- [Work order]: Copy every line of the data exactly, keeping out any picture.
========================================
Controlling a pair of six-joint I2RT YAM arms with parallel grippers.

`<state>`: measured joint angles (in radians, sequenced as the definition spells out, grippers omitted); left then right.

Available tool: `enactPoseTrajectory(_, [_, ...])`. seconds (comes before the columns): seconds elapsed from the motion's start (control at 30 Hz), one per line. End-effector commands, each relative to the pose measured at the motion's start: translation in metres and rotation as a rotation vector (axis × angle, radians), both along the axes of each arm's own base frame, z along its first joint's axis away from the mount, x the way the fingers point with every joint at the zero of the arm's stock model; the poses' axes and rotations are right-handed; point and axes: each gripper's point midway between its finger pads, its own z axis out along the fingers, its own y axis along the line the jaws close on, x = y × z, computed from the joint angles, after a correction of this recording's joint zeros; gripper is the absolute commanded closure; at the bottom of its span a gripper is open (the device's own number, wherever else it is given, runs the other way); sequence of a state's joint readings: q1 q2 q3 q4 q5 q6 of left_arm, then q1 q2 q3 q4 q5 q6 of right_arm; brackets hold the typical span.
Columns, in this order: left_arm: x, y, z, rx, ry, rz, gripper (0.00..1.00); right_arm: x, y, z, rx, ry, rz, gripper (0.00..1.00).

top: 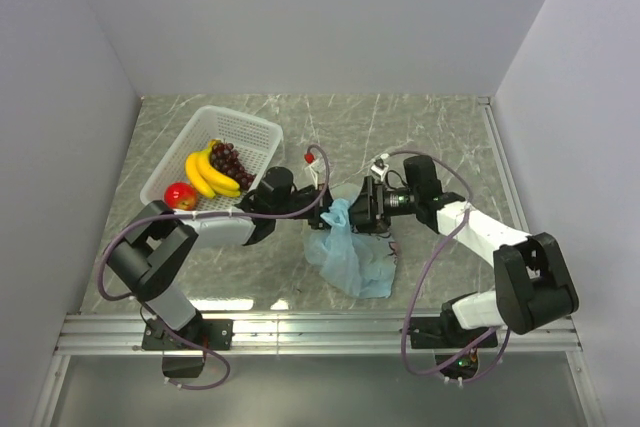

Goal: Place the fake fruits into the plastic bag and tie a complex knot

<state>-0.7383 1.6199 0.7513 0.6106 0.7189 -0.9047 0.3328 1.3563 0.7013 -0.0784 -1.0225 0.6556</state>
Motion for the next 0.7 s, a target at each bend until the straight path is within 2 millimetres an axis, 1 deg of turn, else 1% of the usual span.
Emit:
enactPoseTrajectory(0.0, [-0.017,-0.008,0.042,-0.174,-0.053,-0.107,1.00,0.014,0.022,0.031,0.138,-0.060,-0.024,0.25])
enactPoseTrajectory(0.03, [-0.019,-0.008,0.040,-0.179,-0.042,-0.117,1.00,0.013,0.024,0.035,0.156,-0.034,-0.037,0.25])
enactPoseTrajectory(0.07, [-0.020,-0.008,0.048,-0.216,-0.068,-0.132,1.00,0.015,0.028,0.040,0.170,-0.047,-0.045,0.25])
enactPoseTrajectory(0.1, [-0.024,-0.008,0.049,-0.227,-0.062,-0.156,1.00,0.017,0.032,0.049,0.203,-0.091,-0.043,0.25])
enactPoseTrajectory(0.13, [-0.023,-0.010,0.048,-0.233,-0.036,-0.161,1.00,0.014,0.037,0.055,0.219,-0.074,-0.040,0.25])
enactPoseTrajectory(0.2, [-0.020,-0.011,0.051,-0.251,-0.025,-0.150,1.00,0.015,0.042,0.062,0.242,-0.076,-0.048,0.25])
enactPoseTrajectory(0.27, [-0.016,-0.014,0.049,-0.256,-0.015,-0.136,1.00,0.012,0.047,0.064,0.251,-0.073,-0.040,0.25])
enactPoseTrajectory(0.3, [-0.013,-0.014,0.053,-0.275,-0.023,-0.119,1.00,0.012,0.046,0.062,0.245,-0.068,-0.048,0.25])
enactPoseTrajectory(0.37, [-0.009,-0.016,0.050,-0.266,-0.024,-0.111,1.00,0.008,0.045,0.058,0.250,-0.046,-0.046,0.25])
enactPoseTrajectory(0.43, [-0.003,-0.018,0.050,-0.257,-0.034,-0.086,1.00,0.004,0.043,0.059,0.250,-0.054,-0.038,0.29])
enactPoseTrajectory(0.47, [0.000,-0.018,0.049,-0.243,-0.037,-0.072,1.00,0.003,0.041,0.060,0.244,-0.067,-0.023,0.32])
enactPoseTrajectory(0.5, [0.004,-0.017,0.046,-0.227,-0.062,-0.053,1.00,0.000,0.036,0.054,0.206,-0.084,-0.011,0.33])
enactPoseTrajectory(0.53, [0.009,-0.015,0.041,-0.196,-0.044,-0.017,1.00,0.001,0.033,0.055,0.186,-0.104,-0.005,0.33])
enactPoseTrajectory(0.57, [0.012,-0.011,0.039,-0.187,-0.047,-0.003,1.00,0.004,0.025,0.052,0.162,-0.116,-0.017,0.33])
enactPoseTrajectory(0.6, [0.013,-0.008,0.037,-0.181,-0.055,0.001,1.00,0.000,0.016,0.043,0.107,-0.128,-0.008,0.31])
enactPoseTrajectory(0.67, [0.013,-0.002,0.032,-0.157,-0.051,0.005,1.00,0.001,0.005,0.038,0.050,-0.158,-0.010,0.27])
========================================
- [Result of the exercise]:
Controlling a pair of six-joint I2RT YAM arms with parallel grippers.

`<state>`: measured joint angles (in radians, sequenced as the definition spells out, grippers omitted); left then right.

Available tool: `enactPoseTrajectory(_, [_, ...])`. seconds (comes before the columns): seconds elapsed from the motion's start (control at 30 Hz), one per line. End-effector commands, each relative to the pose measured at the motion's start: translation in metres and rotation as a rotation vector (axis × angle, radians), both along the axes of each arm's own base frame, z along its first joint's axis away from the mount, x the way the fingers point with every joint at the zero of the arm's stock model; the poses' axes and rotations are right-handed; point and axes: each gripper's point midway between its finger pads, its own z axis out along the fingers, its own y axis along the line the jaws close on, x = y × z, computed from the joint angles, after a correction of this recording's joint zeros; gripper is the absolute commanded closure; at the bottom of its span a gripper is open (the device's own number, wherever else it is given, runs the other way); sequence of a state's joint readings: q1 q2 q3 q4 q5 q6 of left_arm, then q1 q2 q3 q4 q5 q6 of right_arm; brackets hold the typical span.
Columns, in this order: left_arm: x, y, z, rx, ry, rz, gripper (0.00..1.00); right_arm: x, y, z, rx, ry, rz, gripper (0.00..1.00).

top: 

Goal: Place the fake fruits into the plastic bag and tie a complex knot

<state>-0.7383 1.6199 0.7513 0.6106 0.7189 -0.9047 0.3328 1.3563 0.7013 -0.0784 -1.0225 0.6556</state>
Motion for the next 0.7 s, a target at each bend until the straight path is within 2 millimetres an axis, 1 deg of turn, else 1% of the usual span.
Emit:
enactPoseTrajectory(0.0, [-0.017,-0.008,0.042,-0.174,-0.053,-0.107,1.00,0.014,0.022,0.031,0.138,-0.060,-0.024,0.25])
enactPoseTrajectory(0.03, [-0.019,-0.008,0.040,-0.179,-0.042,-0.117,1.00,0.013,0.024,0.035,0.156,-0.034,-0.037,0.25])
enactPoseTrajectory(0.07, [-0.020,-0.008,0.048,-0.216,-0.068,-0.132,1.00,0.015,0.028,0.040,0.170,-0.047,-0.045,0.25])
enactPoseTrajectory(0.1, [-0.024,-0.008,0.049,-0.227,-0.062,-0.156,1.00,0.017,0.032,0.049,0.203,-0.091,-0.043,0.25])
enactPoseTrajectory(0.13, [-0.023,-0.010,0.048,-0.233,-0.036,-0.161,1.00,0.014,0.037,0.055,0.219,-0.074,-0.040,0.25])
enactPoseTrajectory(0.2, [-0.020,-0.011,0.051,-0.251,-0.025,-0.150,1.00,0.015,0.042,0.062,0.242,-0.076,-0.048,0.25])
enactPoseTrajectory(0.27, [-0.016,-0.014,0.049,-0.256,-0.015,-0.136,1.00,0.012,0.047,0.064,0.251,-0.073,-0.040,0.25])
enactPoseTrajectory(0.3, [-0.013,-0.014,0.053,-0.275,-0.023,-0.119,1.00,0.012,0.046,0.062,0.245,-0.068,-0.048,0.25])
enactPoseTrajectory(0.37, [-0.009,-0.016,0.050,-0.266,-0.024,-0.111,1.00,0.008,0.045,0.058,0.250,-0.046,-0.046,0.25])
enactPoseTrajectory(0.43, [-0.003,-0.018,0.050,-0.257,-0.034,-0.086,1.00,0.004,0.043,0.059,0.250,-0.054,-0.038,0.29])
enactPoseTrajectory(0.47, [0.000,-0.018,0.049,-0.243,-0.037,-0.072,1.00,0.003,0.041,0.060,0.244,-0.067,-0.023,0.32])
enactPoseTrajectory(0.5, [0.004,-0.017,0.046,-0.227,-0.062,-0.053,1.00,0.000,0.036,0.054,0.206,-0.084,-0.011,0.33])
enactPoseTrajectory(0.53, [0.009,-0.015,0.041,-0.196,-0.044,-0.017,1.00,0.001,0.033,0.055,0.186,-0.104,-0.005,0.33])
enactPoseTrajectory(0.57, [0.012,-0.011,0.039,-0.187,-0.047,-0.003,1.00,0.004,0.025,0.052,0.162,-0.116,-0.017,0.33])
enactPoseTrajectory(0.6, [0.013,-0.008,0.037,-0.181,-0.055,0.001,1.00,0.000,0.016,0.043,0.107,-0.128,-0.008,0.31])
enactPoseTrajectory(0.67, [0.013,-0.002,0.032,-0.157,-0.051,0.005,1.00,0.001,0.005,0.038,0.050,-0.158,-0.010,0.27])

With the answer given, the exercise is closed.